» Supplied data
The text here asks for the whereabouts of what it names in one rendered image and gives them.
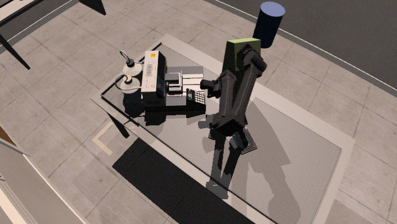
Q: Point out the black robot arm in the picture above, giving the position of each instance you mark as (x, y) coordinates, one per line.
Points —
(230, 120)

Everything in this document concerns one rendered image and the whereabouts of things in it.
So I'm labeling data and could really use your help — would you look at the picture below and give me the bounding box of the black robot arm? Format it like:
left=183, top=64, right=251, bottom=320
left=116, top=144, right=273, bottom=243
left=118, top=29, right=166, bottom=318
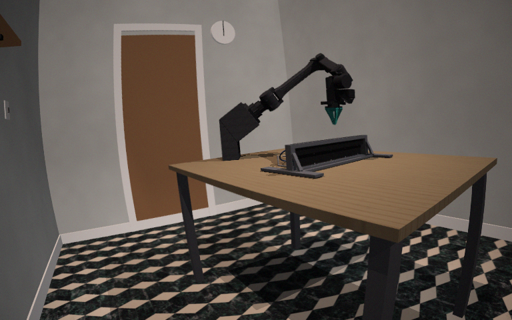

» Exercise prompt
Reproduce, word for word, the lines from the one containing "left=116, top=144, right=273, bottom=243" through the final line above. Leave every picture out.

» Exercise response
left=116, top=144, right=273, bottom=243
left=118, top=29, right=166, bottom=318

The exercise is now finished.